They all, isolophils, all crave solitude.

And they crave solitude because the alternatives to solitude are obnoxious, dumb, dishonest, difficult people.

And that is the vast majority of humanity nowadays.

Statistically, you're far more likely to come across such people than across nice, kind, interesting people, intelligent people, far more likely.

So why bother?

There's a feeling of why bother.

So they crave solitude and they must enjoy their own company.

They find their own minds and their own company stimulating, thought-provoking, transformative.

They're able to conduct a dialogue with themselves, which yields results, outcomes in terms of personal growth and development, acquisition of knowledge, insight and excitement and thrill.

These people, isolophils, are happiest when they're engaged in solitary activities.

The problem is, society, isolophilia, I repeat, is an utterly healthy choice.

It's a choice and it's utterly healthy.

It is founded, of course, on the ability to enjoy one's company, on the capacity to function perfectly and healthily, even without other people.

You need these prerequisites to become a healthy isolophile.

But society regards such people as weirdos.

Society says something's wrong with you.

You're mentally ill.

You need treatment.

Medication and well-meaning people attempt to impose on isolophils companionship, group activities, dating, matchmaking, I mean, you name it.

Society, which is comprised, as you recall, of inordinately stupid people.

Society is unable to comprehend difference, the other.

And so it tries to homogenize.

Society tries to homogenize and to level the playing field.

So everyone is the same.

Everyone is equal.

They are not superior people and inferior people, as is the reality.

Of course, some people are vastly superior to others.

But there's no such thing.

We are all equal.

We are all equally endowed, equally educated, equally expert, equally knowledgeable, equally everything.

And these mores of equality and equity and false modesty, they are in position on the isolophile.

Whatever else, the isolophile is usually highly intelligent.

Otherwise, he would not have been able to stimulate himself or herself.

The isolophile is honest, sometimes abrasively and brutally honest.

And society demands that the isolophils give up these things.

Society says it's very bad to be alone.

It's a bad choice and it's an indication that something's wrong with you.

And you must compromise.

You must compromise.

You must pretend that you are modest and humble.

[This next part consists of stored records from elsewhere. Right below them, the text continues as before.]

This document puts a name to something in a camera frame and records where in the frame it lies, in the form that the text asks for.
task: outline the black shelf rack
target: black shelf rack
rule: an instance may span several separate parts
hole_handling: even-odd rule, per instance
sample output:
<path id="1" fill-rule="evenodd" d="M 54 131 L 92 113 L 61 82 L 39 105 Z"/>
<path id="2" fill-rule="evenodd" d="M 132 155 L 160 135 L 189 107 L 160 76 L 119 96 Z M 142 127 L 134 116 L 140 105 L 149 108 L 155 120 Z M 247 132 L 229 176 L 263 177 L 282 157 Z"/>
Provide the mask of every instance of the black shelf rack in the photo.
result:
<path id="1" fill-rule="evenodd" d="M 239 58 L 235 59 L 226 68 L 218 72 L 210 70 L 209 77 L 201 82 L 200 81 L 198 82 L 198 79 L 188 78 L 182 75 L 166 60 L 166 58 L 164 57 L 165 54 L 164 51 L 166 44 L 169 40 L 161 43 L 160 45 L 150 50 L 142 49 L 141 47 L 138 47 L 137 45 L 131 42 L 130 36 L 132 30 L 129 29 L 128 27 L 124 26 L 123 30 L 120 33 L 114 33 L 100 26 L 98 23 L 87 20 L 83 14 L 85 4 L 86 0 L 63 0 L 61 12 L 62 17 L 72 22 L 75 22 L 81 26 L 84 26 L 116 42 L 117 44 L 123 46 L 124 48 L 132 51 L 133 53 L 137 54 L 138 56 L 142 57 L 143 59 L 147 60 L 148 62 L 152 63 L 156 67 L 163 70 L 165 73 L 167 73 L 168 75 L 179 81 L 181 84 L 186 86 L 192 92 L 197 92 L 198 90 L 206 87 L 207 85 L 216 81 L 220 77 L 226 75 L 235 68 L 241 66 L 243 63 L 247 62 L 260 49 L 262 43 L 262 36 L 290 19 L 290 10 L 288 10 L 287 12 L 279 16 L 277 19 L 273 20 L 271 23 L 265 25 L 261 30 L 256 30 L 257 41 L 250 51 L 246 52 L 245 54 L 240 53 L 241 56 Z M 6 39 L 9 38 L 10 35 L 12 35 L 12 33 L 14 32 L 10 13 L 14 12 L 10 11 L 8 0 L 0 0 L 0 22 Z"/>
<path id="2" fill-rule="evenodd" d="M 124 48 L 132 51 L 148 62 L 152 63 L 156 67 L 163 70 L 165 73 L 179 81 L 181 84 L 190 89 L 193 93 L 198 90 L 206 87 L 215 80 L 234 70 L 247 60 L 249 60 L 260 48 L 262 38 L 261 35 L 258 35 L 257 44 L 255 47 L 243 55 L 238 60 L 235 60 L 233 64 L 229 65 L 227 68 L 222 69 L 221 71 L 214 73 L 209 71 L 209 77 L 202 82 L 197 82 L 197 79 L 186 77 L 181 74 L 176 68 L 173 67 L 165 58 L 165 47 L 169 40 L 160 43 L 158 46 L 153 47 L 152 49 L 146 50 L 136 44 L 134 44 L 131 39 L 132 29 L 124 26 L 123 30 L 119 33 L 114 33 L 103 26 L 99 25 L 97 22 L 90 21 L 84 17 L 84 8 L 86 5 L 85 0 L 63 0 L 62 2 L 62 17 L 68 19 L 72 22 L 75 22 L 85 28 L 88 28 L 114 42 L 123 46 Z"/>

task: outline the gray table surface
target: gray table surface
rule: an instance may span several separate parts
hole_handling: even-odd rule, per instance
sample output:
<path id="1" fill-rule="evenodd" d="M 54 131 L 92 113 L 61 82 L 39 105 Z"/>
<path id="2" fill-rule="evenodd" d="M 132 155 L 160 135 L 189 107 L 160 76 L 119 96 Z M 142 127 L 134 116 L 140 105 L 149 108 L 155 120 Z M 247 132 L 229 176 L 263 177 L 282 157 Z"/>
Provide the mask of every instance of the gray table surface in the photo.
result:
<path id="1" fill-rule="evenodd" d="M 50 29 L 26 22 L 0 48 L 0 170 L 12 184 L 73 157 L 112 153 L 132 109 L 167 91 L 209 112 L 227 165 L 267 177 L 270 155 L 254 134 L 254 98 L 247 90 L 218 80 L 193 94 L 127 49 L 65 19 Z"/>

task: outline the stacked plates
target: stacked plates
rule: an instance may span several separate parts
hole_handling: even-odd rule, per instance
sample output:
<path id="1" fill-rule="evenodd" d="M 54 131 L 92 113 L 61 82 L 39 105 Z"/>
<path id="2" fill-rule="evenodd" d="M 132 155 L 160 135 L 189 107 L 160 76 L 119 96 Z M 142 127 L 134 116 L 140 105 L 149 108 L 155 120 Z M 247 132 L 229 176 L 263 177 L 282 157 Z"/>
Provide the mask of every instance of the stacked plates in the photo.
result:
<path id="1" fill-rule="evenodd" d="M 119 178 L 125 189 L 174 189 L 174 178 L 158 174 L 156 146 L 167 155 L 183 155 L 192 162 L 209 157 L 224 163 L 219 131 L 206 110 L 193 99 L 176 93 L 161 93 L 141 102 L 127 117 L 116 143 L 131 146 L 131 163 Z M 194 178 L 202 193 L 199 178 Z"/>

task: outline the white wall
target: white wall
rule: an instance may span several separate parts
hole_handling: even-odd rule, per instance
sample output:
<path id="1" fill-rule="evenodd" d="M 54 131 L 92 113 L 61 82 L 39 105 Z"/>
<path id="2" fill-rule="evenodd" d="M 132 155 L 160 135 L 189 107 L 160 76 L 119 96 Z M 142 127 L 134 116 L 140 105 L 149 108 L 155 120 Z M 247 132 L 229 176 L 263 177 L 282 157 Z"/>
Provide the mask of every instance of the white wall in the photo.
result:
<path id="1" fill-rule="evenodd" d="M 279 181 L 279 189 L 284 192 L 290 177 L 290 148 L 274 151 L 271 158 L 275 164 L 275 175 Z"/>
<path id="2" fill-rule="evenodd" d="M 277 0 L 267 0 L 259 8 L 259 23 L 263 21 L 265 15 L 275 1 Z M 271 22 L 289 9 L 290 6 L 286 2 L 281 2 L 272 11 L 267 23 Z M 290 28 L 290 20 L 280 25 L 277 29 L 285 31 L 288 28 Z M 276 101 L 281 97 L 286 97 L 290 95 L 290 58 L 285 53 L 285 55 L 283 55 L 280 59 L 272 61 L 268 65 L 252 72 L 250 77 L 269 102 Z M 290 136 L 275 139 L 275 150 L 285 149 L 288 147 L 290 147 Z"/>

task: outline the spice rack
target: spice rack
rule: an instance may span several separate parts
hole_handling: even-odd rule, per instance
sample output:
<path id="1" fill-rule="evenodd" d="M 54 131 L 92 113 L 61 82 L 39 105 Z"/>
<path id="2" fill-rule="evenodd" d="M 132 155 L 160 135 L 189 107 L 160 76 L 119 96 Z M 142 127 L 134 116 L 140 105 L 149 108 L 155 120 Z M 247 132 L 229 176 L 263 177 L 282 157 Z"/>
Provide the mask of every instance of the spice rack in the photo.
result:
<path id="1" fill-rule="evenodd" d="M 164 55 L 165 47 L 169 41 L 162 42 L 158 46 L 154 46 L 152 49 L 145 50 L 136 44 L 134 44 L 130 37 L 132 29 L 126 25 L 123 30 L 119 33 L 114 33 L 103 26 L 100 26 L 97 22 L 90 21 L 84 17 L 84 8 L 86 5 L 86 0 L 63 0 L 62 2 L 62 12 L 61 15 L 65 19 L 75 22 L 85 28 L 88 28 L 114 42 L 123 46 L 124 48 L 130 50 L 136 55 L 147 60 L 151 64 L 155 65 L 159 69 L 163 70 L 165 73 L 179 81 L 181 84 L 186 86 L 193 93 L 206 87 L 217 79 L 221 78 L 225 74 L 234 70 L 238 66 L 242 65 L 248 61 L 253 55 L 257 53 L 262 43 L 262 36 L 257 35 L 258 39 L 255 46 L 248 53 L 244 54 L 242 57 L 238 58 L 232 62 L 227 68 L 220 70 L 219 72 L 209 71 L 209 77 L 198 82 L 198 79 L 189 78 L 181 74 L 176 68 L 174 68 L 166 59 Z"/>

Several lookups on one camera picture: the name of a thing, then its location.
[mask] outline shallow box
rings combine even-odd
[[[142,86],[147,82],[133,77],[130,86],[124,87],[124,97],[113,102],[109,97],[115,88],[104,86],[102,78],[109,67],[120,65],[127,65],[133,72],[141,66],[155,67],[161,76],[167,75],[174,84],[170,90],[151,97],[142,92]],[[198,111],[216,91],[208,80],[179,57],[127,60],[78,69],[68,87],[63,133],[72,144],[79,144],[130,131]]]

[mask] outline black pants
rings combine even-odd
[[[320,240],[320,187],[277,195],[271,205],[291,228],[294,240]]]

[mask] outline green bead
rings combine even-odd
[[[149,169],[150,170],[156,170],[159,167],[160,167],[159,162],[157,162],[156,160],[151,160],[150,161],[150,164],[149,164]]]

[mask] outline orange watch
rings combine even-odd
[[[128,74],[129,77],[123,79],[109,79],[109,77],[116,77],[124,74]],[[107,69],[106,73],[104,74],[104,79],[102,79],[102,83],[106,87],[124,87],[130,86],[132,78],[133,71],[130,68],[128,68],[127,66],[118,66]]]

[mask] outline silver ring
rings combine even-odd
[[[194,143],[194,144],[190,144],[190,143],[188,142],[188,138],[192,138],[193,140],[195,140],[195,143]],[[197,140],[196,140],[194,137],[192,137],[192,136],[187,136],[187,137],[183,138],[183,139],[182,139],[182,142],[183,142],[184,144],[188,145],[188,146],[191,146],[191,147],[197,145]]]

It's known as pseudo humility.

You must not display your intelligence.

You must suppress it or repress it somehow.

You must pretend that everyone is equal and you are equal to everyone else.

In other words, you must be dishonest.

And these demands are not acceptable to the isolophils.

People are well-meaning, but they also idiots and moralists.

And that's not acceptable to the isolophils.

So some isolophils react aggressively to such incursions and invasions of their private space.

They hate it.

They resent the implication that something is wrong with them.

And they doubly resent the imposition and the brutal attempt to somehow take over their lives and mold and shape their lives for them.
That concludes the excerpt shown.